JOGLOSEMARNEWS.COM Nasional Jogja

Catut Nama Gubernur AAU, JS Keruk Uang Korban Rp 20 Juta

Ilustrasi transfer di ATM / pixabay

YOGYAKARTA, JOGLOSEMARNEWS.COM – Berbekal nama seorang pejabat Akademi Angkatan Udara (AAU) Yogyakarta, penipu berinisial JS bin Suwito (38), berhasil memperdaya korban hingga rugi Rp 20,5 juta.

Namun aksi itu terhenti lantaran jajaran Polresta Yogyakarta sigap membekuk JS, warga asal Labuhan Batu Selatan, Sumut yang menjadi otak penipuan tersebut.

Kapolresta Yogyakarta, Kombes Pol Sudjarwoko, mengatakan tersangka masih berstatus narapidana saat melakukan tindak pidana itu.

Dia ditahan di Lembaga Pemasyarakatan (Lapas) Sibolga atas kasus pencabulan dengan vonis 12 tahun penjara. JS pun belum setengahnya menyelesaikan masa tahanannya hingga tersandung kasus baru.

Disebutkan, tersangka menjalankan penipuan itu dari dalam Lapas. Modus yang dilakukannya yakni dengan mengambil nomor telepon secara acak dari internet kemudian menghubungi korban dengan mengaku-ngaku sebagai pejabat tinggi AAU.

“Dari nomor telepon yang diperolehnya, tersangka mengaku-ngaku kenal dengan korban. Kemudian korban berusaha menebak nama pelaku yakni Gubernur AAU, Nanang Santoso,” ujar Sudjarwoko, Senin (20/7/2020).

Baca Juga :  Kampus yang Belum Siap Dilarang Gelar Pembelajaran Tatap Muka

Dalam penipuan itu, tersangka menawarkan satu unit mobil lelang hasil sitaan negara kepada korban.

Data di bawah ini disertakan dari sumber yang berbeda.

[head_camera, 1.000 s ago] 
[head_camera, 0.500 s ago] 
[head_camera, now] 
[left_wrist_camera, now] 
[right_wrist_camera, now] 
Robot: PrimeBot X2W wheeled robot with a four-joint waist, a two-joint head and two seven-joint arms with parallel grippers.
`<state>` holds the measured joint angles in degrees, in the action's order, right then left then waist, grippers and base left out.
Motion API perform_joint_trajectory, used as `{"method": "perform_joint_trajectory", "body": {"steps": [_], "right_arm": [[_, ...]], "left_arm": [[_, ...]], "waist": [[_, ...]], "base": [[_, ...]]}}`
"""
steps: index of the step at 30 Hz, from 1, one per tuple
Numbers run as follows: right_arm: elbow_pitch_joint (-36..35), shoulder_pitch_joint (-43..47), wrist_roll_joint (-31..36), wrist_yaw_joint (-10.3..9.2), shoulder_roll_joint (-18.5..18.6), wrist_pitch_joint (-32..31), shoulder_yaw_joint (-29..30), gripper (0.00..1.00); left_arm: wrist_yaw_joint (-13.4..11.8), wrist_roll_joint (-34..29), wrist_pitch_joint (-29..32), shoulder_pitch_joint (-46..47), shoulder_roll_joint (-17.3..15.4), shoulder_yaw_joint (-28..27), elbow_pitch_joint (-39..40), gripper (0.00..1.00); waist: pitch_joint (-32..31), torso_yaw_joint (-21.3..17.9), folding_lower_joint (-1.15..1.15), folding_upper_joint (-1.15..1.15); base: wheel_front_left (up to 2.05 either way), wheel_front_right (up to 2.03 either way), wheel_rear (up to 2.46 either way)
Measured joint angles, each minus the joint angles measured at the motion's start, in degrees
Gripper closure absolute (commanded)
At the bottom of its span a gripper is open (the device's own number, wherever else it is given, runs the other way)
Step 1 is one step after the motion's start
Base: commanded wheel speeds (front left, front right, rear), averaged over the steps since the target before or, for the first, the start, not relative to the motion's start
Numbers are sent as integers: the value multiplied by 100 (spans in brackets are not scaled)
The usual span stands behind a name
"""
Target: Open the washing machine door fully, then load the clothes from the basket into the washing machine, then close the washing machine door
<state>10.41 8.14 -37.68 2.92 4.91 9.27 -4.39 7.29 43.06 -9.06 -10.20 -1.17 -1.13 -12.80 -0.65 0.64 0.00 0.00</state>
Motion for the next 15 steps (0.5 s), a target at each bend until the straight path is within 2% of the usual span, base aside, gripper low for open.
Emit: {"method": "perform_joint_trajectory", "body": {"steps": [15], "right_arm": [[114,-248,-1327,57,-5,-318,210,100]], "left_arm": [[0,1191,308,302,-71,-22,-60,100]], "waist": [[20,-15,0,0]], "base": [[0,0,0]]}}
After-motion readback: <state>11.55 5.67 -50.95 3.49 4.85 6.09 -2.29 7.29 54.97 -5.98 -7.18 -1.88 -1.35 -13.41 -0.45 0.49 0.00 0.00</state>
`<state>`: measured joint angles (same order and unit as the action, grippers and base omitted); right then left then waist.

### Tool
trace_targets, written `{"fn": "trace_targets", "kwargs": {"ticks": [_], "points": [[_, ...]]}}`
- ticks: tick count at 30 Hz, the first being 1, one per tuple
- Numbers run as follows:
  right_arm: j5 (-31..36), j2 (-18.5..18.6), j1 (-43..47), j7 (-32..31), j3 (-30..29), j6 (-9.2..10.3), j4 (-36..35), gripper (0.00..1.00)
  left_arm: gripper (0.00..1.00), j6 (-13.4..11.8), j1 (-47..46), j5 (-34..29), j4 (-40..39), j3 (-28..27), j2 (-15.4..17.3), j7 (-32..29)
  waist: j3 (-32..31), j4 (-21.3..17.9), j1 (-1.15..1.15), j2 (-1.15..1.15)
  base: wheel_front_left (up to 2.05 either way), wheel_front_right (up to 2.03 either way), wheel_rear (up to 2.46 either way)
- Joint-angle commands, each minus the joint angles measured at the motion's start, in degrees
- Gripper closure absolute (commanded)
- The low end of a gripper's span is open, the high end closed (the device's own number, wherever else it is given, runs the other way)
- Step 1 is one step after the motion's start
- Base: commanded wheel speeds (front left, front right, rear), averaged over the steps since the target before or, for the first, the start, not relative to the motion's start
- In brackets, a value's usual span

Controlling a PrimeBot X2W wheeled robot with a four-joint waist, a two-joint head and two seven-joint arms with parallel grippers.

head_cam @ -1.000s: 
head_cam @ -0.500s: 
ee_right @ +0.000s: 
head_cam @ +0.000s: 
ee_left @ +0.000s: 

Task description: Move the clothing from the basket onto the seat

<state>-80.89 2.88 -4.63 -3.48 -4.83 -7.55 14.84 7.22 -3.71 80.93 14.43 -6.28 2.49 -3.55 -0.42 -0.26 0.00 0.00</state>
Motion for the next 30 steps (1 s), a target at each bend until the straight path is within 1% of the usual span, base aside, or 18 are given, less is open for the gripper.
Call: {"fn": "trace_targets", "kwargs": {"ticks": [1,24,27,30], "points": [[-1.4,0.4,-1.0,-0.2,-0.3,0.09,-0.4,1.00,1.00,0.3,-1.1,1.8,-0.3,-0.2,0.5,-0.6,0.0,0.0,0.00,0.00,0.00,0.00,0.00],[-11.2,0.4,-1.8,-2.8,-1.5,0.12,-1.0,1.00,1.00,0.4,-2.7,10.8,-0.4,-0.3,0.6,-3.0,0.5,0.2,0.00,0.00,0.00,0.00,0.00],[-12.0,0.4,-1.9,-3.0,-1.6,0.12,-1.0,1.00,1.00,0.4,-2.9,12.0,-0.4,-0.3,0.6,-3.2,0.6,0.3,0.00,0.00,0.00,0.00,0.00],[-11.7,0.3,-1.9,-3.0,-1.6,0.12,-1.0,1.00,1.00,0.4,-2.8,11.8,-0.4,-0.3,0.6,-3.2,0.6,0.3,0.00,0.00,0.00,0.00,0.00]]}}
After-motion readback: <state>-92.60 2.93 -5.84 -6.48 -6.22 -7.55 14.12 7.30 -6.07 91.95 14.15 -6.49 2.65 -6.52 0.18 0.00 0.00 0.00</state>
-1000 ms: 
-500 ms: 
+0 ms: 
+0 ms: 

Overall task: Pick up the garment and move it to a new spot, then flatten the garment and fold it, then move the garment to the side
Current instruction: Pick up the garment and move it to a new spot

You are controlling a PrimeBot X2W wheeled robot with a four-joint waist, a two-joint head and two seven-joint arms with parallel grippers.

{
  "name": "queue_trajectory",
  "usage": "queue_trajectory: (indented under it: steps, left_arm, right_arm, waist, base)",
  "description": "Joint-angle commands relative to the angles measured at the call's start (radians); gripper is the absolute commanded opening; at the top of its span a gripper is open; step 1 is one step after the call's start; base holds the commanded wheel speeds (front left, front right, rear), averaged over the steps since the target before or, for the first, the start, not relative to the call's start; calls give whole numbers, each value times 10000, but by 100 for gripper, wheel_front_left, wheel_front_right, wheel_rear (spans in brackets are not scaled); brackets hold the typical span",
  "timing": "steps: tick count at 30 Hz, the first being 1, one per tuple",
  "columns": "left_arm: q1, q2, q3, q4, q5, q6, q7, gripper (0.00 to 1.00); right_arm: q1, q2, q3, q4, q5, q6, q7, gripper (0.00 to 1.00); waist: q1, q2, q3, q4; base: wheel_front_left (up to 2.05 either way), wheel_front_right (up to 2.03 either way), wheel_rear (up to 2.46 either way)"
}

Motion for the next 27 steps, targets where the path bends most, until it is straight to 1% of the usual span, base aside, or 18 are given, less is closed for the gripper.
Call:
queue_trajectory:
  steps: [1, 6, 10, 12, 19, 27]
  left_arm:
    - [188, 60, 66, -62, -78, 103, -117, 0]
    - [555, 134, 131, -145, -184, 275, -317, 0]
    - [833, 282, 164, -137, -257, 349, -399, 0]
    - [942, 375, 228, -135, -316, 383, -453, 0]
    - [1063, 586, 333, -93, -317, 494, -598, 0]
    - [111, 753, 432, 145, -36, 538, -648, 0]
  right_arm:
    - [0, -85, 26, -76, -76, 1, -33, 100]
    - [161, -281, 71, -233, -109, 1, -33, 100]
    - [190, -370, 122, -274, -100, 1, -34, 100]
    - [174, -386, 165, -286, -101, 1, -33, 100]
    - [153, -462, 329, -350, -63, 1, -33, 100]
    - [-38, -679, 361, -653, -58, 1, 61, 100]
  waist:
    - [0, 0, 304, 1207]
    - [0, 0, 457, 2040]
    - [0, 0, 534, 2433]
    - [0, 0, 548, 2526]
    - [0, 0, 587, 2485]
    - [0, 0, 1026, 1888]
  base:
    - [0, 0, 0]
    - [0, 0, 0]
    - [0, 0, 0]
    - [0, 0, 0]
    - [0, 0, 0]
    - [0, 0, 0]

“Tersangka kemudian menyuruh korban untuk mentransfer uang senilai Rp 10 juta sebagai tanda jadi,” sebut Kapolresta.

Setelah menyuruh korban untuk melakukan transfer, tersangka sempat mematikan telepon karena beralasan sedang ditunggu rapat.

Namun, dia dengan sigap mengganti foto profil akun WhatsApp-nya dengan foto Gubernur AAU yang dicomot dari google agar korban yakin.

“Untuk urusan lelang tadi, tersangka bilang kepada korban akan dihubungi oleh Heru Pambudi yang merupakan petugas bea cukai pusat. Padahal dia sendiri yang telah berganti nomor telepon,” ujar Sudjarwoko.

Selanjutnya, setelah berganti nomor telepon tersangka kemudian menghubungi korban dan meminta korban untuk mentransfer dan dia juga meminta kepada korban untuk menambahi uang dengan nilai Rp 10 juta serta pulsa dengan nominal Rp 500.000.

“Kemudian korban merasa sadar kalau jumlah uang yang diminta oleh tersangka diluar dari kesepakatan awal, sehingga dia kemudian sadar menjadi korban penipuan,” jelas Kapolresta.

Baca Juga :  Pelanggar Protokol Kesehatan di Yogyakarta Bisa Pilih Sendiri Hukumannya, Mulai dari Push-up, Menyapu Jalan, hingga Denda

Setelah mendapat laporan, tim Polresta Yogyakarta kemudian berkoordinasi dengan Polres Tapanuli Tengah dan Dirjen PAS untuk melacak keberadaan tersangka.

Setelah ditelurusi dari nomor rekening yang digunakan tersangka, dia kemudian dibekuk di penjara Sibolga berikut sejumlah barang bukti lainnya.

“Kita juga ikut mengamankan orang yang menggunakan nomor rekening itu yakni saudara tersangka dengan inisial ES (41). ES mengaku dia disuruh oleh JS dia juga menggunakan uang itu untuk keperluan pribadinya,” sebut Kapolresta.

Dari tangan keduanya, polisi mengamankan barang bukti berupa tiga lembar bukti transfer, tiga unit handphone, satu buah KTP, satu ATM BRI beserta buku tabungan dan 40 lembar uang pecahan Rp 100.000.

Atas perbuatan keduanya, mereka dijerat dengan Pasal 378 KUHP dengan ancaman hukuman maksimal empat tahun penjara.